Mi desafío de historia familiar


Mi desafío de historia familiar

Para comenzar, el obispo Page, obispo de nuestro barrio de jóvenes adultos, explicó que las obras de historia familiar y del templo no son sólo para los padres y los abuelos, son la responsabilidad de nuestra generación y parte de la razón por la que se nos ha enviado a nosotros a la tierra en esta época. Luego nos dio el desafío: FamilySearch Indexing. De hecho, sugirió que nuestro barrio indexara 100.000 nombres.

Iba a ser un trabajo tremendo; cada persona tendría que indexar 1.000 nombres; pero cuando el obispo Page preguntó quién estaba dispuesto a comprometerse para lograr esa meta, todos levantamos la mano.

El reto rápidamente llegó a ser una parte importante de mi vida. Descargué el programa de indexación de FamilySearch, leí las instrucciones y comencé.

Al principio parecía difícil; no siempre era fácil descifrar la letra, pero cada vez que completaba un grupo de nombres, me sentía más segura.

Ya que mi familia proviene de Chile, decidí indexar nombres en español.
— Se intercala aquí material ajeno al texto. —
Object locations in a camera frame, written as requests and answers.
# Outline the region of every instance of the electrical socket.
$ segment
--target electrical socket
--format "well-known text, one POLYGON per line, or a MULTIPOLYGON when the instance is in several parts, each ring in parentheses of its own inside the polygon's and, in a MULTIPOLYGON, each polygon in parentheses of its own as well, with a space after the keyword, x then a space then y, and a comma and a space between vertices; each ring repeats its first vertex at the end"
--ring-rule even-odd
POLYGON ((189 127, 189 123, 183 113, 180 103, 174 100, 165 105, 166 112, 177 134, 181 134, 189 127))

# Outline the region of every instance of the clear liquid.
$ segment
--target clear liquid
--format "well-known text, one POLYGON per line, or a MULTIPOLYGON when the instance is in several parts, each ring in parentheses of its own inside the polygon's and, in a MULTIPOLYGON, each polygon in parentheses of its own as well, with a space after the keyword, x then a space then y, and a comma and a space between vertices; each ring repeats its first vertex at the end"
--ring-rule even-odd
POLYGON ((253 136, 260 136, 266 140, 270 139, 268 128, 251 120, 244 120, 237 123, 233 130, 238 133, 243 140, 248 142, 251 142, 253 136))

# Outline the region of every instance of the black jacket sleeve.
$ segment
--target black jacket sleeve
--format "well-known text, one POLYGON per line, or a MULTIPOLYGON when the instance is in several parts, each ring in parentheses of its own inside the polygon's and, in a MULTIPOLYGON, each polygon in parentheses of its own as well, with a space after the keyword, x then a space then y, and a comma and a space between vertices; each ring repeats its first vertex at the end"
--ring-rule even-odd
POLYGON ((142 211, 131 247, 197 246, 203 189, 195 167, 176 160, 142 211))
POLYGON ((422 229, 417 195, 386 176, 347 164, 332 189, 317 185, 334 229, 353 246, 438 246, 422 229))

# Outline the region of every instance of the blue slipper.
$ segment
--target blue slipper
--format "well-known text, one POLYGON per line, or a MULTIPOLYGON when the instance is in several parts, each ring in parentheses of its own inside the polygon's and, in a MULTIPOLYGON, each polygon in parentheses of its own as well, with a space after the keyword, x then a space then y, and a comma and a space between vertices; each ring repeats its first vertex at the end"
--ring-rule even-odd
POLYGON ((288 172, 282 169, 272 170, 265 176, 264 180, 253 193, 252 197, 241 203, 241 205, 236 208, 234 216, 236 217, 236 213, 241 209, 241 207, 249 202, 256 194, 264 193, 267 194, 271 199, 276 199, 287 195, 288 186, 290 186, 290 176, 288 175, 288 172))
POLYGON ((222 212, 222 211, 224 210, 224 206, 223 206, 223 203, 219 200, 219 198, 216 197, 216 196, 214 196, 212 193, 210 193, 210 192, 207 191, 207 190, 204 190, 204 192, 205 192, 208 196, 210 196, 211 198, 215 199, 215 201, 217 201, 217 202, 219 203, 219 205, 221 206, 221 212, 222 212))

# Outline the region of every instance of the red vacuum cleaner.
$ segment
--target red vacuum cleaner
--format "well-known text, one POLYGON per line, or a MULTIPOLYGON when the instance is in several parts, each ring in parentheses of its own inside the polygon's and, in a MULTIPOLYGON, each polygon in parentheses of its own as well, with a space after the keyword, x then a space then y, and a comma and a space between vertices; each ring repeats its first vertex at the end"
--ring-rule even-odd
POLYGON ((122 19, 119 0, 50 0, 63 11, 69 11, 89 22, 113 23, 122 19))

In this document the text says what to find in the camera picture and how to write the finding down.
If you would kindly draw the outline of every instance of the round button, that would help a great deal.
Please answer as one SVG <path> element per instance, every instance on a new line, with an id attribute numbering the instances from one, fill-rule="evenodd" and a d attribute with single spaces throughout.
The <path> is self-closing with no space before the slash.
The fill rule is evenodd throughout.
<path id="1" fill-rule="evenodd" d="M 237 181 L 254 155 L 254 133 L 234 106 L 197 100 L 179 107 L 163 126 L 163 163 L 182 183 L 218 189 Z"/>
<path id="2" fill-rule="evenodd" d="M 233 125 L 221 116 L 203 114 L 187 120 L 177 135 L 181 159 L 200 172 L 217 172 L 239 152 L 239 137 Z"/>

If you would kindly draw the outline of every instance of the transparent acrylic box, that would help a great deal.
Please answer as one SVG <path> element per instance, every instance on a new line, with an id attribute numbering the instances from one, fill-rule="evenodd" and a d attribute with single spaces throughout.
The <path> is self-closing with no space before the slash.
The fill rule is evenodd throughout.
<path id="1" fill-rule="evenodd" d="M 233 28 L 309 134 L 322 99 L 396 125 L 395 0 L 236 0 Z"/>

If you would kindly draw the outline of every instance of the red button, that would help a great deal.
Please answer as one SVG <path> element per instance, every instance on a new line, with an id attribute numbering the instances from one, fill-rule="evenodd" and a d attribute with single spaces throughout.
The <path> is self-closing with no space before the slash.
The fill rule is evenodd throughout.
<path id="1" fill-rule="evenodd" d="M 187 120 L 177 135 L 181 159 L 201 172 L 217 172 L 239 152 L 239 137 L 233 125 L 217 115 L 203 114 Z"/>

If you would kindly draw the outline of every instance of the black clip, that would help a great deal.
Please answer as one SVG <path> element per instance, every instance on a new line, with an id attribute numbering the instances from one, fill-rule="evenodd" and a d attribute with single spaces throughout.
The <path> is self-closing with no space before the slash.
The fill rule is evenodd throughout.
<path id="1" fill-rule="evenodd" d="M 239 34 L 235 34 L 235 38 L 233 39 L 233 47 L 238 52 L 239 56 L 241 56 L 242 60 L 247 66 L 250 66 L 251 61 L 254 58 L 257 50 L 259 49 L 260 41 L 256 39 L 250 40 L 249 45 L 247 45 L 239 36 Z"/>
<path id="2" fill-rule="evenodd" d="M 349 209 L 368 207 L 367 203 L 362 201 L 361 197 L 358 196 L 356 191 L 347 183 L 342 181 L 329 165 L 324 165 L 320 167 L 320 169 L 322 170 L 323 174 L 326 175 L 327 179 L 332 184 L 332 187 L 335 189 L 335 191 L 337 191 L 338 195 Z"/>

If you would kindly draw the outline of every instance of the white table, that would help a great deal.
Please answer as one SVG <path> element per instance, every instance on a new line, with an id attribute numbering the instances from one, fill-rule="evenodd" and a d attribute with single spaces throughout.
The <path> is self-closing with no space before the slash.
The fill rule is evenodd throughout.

Quizás por esa razón, la experiencia para mí fue particularmente personal. No sentía que simplemente estaba transcribiendo nombres, pues me daba cuenta de que cada nombre era una persona que podía recibir las bendiciones del templo.

No tardé en descubrir que la indexación es una actividad excelente para los domingos. Debido a que vivo lejos de mi familia, a veces siento que no hay mucho que hacer después de las reuniones de la Iglesia; pero la indexación me ayuda a usar el tiempo de manera productiva y, mientras lo hago, puedo escuchar música o algún discurso.

Me sentí fortalecida cuando nuestro presidente de estaca citó las palabras del presidente Boyd K. Packer, Presidente del Quórum de los Doce Apóstoles: “Ninguna obra ofrece mayor protección a la Iglesia que la obra del templo y la investigación de historia familiar que la acompaña. Ninguna obra surte un efecto más purificador sobre el espíritu; ninguna obra que llevemos a cabo nos da mayor poder… Nuestras labores en el templo nos cubren con un escudo y una protección, individualmente y como pueblo”1.

Parecería que a los jóvenes adultos en particular los acometen los “ardientes dardos del adversario” (1 Nefi 15:24), y aquí se me prometía protección. Sentí un gran deseo de ayudar a los miembros del barrio a que tuvieran esa misma bendición; así que, un amigo y yo organizamos una actividad de indexación. Mucha gente llevó computadoras portátiles y las personas que ya estaban familiarizadas con la indexación compartieron sus computadoras y contestaron las preguntas de los que apenas empezaban.

En el transcurso de los meses siguientes, los líderes del barrio también organizaron actividades dedicadas a lograr nuestra meta. Cuando alguien se desanimaba, nos alentábamos unos a otros. Me maravilló la unidad que logramos mientras todos juntos servíamos al Señor y los unos a los otros.

Al final, nuestro barrio no alcanzó la meta de 100.000 nombres, aun cuando muchas personas completaron 1.000. Pero el objetivo del desafío de nuestro obispo no eran las cifras, era ayudarnos a obtener un testimonio de la obra de historia familiar; y debido a que el proyecto incluía servicio, sacrificio y la salvación de otras personas, sentimos su efecto purificador.

Estoy agradecida por la oportunidad de participar en la obra del Señor. Al hacer Su obra, también llegué a conocerlo mejor.

¿Qué es la Indexación de FamilySearch?

Por muchos años, la Iglesia ha recopilado registros genealógicos de cientos de países. Esos registros se han escaneado y guardado en computadoras. Ahora, voluntarios pueden descargar imágenes digitales de esos registros y transcribir la información para crear índices en línea con opción de búsqueda, y de ese modo todas las personas pueden acceder a ellos en familysearch.org.

Los proyectos de indexación están disponibles en muchos idiomas. Conviértase en el miembro más nuevo de una comunidad de indexadores que va en aumento; para ello, vaya a indexing.familysearch.org.

Mostrar referencias

    Nota

  1.   1.

    Boyd K. Packer, “El Santo Templo”, Liahona, octubre de 2010, pág. 35.